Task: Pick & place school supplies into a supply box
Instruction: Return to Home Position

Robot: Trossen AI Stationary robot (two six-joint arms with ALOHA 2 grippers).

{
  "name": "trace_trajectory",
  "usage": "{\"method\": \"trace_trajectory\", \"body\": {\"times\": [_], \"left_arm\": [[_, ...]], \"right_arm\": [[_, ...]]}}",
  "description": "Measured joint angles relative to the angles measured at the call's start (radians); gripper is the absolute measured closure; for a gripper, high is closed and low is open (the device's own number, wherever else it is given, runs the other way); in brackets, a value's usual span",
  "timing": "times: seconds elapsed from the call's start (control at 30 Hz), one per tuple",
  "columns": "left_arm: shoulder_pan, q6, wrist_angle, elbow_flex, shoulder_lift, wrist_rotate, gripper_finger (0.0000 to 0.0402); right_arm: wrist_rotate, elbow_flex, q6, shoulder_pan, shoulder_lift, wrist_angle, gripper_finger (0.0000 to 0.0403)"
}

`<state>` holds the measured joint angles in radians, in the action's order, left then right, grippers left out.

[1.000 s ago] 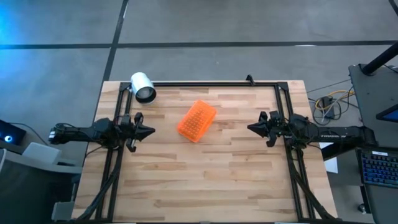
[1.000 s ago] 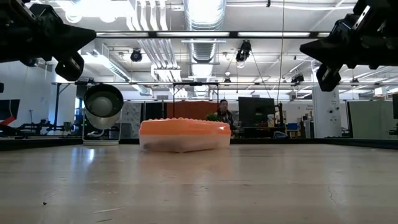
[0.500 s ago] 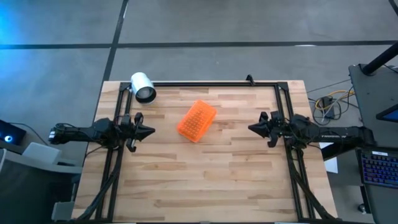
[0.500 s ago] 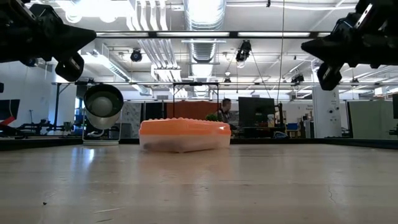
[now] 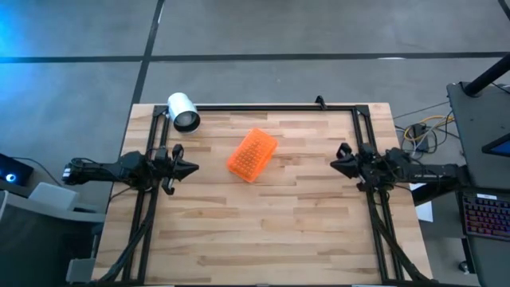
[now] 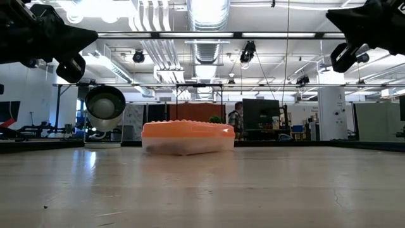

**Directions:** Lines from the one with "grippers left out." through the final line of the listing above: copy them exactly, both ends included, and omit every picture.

**Task solution:**
`<state>` holds the measured joint angles in radians, in the action's order, left then right, grippers left out.

[1.000 s ago] 
[1.000 s ago] 
[0.500 s ago] 
[0.500 s ago] 
[now] 
[now] 

There's nothing left to add to the output.